• Directions for this task: Please copy every line below that contains the string "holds".

• Supplied information:
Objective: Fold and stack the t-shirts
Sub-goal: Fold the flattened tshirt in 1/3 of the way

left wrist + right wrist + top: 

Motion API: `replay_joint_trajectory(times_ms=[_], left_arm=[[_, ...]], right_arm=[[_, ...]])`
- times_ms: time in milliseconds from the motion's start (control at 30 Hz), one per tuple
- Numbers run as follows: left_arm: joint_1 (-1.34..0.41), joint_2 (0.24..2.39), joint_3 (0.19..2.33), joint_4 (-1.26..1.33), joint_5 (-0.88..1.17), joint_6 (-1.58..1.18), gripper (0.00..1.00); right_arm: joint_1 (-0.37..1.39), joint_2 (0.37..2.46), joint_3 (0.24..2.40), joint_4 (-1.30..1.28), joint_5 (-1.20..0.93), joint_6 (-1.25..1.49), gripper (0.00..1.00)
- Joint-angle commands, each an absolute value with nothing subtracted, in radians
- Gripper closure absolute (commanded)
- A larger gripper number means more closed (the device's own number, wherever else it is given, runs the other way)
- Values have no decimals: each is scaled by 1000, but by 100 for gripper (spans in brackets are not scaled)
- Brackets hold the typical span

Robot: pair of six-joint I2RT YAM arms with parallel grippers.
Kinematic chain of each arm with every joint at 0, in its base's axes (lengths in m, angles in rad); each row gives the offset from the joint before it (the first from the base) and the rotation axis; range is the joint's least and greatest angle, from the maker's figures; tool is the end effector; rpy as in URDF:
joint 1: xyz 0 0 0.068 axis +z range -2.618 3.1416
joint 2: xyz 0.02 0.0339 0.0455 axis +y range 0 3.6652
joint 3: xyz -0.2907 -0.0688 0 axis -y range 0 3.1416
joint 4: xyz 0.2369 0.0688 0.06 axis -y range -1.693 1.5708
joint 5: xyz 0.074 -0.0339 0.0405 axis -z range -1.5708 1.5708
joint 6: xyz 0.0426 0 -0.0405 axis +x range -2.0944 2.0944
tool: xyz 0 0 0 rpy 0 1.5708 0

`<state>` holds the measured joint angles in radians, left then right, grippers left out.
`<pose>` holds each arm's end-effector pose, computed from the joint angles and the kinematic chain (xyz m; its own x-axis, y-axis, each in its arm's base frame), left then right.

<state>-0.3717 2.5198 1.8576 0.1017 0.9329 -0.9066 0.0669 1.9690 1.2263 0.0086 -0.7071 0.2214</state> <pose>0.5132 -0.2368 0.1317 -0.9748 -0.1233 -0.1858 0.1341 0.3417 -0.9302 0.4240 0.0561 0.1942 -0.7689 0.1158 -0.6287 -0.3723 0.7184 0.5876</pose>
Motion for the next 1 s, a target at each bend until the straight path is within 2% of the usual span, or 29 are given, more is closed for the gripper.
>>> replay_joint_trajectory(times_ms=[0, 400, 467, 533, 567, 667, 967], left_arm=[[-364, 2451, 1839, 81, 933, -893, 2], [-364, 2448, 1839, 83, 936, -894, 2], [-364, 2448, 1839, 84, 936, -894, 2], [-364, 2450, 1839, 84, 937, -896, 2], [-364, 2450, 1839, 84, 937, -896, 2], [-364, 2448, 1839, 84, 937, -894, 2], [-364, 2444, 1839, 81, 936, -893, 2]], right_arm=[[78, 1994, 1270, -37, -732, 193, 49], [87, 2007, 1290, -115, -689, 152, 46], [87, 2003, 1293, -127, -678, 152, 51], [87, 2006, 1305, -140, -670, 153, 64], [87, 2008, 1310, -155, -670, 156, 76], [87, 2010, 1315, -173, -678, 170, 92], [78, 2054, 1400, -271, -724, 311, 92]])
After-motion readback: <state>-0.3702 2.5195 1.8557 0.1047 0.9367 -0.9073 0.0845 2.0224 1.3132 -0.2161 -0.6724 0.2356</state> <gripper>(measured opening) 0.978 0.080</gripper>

• Task answer:
`<state>` holds the measured joint angles in radians, left then right, grippers left out.
`<pose>` holds each arm's end-effector pose, computed from the joint angles and the kinematic chain (xyz m; its own x-axis, y-axis, each in its arm's base frame), left then right.

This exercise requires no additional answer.